TASK STATEMENT> I would like every line of the records below that contains the word "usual" copied.

DATA EXTRACT>
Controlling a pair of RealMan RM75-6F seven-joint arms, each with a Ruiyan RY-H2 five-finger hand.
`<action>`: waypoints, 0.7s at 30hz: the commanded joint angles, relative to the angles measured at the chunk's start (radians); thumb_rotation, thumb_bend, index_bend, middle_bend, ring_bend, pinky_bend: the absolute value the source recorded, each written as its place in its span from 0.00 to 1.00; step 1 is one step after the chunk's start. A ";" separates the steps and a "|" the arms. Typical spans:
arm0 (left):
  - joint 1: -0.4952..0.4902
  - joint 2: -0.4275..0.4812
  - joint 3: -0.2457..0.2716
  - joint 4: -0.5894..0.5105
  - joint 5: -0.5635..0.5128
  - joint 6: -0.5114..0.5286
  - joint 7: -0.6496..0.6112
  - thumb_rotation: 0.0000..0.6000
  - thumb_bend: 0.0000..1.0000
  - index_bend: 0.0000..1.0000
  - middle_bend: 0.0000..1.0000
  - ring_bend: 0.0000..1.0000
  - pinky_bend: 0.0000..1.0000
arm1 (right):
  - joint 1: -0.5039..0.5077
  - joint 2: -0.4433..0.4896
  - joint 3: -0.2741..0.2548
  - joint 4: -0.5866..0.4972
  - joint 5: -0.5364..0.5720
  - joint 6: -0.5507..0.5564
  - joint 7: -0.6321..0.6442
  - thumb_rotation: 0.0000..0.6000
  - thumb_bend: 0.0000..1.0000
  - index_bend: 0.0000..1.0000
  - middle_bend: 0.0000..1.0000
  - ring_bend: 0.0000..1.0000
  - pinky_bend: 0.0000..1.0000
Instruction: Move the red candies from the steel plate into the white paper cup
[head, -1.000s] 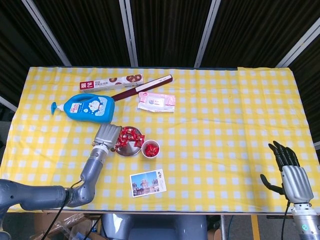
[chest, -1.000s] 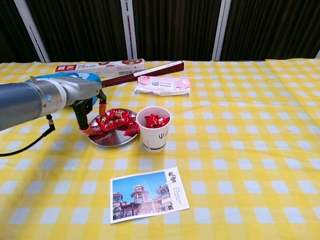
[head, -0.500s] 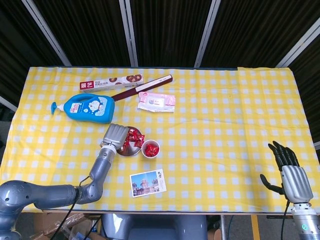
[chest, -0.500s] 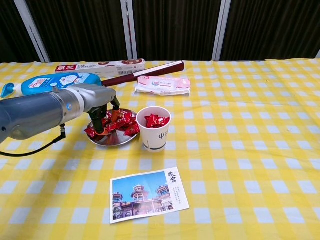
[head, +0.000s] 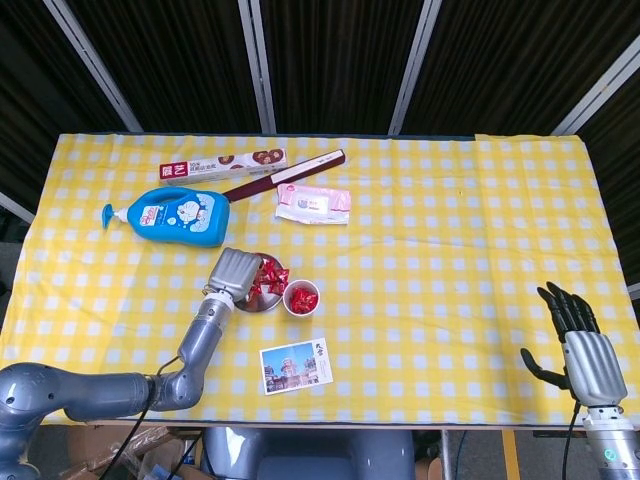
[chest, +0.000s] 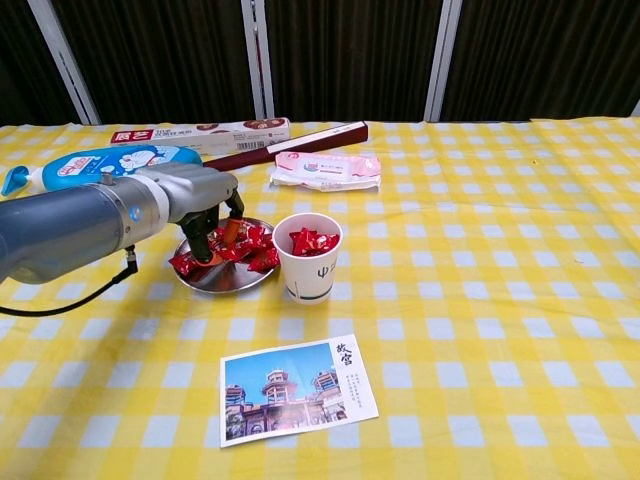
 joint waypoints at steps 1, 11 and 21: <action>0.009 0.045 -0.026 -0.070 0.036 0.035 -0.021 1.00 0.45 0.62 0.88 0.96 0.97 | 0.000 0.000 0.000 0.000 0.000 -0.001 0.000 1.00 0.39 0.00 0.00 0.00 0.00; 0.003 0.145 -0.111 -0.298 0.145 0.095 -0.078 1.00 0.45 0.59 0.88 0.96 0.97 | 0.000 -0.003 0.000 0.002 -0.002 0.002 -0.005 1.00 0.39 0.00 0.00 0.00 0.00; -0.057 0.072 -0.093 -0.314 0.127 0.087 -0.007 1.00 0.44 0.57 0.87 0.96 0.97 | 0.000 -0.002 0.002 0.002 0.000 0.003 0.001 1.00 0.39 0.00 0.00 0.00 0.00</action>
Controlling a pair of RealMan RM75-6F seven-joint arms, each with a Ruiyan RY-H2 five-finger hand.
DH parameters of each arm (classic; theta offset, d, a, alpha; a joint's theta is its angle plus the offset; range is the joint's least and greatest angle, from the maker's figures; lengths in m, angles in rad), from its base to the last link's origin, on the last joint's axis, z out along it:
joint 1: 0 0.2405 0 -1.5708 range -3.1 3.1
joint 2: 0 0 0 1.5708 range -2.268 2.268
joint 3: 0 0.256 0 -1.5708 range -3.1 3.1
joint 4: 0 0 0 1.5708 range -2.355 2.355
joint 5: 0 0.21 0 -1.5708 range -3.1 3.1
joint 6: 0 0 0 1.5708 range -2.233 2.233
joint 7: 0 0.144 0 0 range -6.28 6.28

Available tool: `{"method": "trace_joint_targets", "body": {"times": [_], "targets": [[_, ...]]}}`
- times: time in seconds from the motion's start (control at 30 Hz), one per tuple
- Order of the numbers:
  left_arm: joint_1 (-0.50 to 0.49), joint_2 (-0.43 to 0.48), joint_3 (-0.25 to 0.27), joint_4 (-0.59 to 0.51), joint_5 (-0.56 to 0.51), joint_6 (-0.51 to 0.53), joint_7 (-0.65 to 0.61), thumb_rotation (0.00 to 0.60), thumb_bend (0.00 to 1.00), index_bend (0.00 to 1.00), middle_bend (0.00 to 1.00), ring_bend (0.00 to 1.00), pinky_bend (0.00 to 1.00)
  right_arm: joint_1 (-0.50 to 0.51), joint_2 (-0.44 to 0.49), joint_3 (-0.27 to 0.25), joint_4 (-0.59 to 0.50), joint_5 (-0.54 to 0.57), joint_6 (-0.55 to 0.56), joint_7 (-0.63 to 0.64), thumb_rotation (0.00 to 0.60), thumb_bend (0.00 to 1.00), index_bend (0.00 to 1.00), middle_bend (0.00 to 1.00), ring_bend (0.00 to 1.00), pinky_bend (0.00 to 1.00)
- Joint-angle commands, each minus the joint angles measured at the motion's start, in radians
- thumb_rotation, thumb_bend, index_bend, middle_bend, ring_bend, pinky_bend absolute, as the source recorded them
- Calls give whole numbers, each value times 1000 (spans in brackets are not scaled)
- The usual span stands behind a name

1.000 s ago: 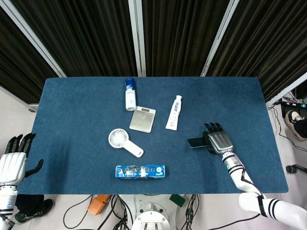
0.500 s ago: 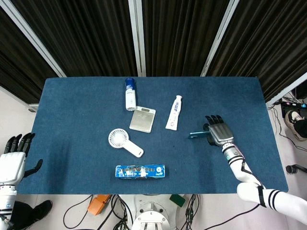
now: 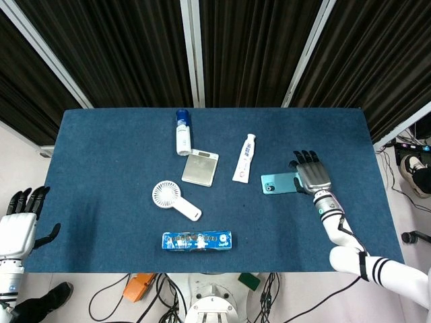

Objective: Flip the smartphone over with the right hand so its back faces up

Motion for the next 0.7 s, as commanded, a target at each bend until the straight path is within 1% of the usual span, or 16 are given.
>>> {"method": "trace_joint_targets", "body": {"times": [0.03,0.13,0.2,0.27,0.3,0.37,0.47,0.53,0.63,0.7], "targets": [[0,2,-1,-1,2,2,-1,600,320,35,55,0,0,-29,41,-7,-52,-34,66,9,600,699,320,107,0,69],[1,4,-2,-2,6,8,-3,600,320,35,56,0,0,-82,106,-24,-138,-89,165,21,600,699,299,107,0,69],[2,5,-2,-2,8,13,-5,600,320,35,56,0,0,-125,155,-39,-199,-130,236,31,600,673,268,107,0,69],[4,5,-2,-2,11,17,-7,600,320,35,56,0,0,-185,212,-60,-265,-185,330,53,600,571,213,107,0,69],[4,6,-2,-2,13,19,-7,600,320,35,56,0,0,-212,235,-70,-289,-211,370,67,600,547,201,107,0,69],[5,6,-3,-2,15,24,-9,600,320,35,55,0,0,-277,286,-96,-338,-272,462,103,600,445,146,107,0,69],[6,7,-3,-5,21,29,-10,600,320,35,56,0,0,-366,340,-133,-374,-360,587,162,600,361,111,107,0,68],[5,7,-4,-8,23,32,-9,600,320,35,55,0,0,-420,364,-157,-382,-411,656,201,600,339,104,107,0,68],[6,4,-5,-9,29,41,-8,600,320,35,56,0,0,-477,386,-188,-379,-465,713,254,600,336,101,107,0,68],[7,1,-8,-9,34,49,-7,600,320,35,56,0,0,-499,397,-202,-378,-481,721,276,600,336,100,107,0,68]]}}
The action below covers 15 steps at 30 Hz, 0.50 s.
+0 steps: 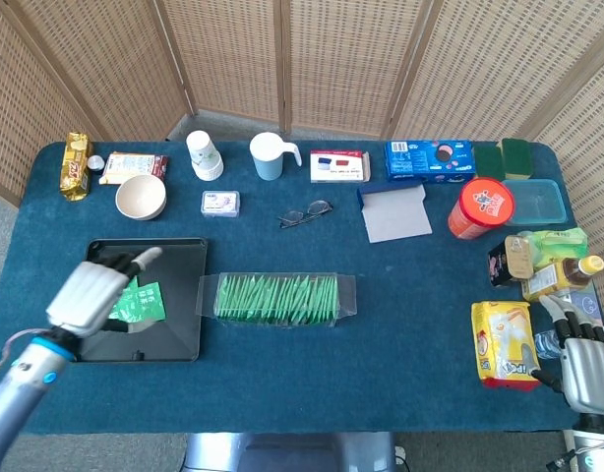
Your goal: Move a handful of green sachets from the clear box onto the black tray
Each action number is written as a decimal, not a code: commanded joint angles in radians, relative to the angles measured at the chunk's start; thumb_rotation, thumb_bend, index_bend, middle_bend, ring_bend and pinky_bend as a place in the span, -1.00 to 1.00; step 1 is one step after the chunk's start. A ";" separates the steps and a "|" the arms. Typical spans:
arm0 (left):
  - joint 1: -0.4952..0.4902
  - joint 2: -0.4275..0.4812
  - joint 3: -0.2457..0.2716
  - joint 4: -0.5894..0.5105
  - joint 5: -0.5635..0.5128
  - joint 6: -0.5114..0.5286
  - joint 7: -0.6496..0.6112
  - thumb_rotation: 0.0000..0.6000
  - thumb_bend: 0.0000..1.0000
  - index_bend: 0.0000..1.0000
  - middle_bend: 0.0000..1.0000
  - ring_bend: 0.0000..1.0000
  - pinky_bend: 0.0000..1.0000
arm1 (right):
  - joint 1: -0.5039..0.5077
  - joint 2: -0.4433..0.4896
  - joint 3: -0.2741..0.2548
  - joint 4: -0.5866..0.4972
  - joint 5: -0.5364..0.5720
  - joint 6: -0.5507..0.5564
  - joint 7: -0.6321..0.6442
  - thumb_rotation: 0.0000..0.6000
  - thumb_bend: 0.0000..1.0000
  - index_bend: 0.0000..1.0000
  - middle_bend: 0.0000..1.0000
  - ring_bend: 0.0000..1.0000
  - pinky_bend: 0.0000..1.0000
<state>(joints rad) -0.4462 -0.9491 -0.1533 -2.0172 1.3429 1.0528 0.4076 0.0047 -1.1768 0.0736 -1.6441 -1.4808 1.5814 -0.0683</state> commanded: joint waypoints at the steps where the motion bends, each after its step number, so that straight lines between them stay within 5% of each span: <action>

ANSWER BOX>
- The usual span stands behind a name
Motion for the next 0.7 s, as commanded, a target at each bend until the straight path is within 1% of the usual span, or 16 are given.

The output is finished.